Records shown =

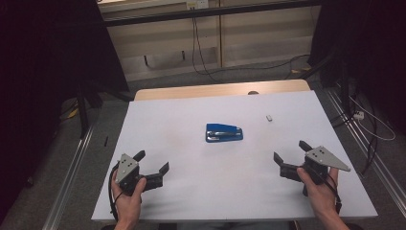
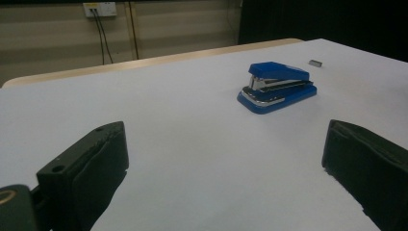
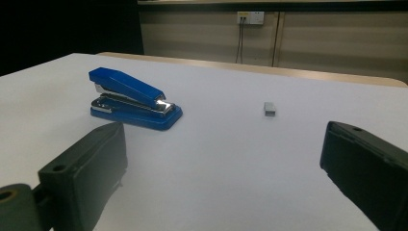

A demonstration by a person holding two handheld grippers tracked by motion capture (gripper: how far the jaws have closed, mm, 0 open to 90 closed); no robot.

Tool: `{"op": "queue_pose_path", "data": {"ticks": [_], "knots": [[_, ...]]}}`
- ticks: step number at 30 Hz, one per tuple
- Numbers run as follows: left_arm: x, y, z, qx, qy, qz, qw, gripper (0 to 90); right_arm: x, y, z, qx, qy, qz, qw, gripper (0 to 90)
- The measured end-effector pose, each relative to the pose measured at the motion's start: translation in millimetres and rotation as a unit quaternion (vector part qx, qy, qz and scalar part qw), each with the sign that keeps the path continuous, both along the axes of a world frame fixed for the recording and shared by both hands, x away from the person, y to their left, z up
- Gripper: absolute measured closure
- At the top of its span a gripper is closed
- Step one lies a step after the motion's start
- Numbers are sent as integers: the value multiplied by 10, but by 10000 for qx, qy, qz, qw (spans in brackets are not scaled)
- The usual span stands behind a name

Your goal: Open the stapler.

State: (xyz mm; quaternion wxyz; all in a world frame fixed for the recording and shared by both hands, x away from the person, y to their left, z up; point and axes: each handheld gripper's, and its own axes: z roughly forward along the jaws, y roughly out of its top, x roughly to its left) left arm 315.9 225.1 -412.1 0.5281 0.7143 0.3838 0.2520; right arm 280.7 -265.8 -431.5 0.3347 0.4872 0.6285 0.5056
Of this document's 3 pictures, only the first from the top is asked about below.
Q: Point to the small silver staple strip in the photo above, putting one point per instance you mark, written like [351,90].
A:
[269,118]

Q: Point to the round brown table grommet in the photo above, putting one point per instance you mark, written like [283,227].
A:
[253,93]

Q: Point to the blue stapler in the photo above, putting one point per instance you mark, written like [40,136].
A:
[223,133]

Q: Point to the white power adapter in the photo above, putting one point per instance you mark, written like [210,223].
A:
[359,115]

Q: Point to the black curtain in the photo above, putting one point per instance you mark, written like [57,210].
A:
[367,48]
[41,64]

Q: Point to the yellow floor tape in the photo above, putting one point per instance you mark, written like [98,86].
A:
[301,69]
[73,113]

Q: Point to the white wall socket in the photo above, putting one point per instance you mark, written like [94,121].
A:
[198,4]

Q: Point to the light wooden table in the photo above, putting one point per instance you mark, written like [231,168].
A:
[191,91]

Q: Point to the aluminium floor rail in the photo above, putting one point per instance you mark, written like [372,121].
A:
[68,182]
[379,166]

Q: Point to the beige wooden cabinet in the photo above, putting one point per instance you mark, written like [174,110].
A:
[255,41]

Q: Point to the person's left hand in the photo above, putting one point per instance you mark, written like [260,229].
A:
[127,206]

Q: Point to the black horizontal frame bar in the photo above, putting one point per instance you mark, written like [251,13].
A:
[207,12]

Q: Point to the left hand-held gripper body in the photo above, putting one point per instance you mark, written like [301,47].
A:
[127,167]

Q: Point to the person's right hand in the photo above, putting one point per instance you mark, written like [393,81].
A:
[322,198]

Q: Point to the white table cover sheet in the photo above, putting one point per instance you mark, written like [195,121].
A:
[204,195]

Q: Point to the black metal stand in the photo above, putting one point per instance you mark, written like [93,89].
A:
[319,65]
[82,111]

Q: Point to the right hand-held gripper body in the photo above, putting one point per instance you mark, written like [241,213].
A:
[322,158]

Problem description = Among the lines above, return those that hold the word "ticks".

Answer section =
Tool: `{"op": "queue_pose_path", "data": {"ticks": [_], "knots": [[_, ...]]}}`
- ticks: step number at 30 Hz, one per tuple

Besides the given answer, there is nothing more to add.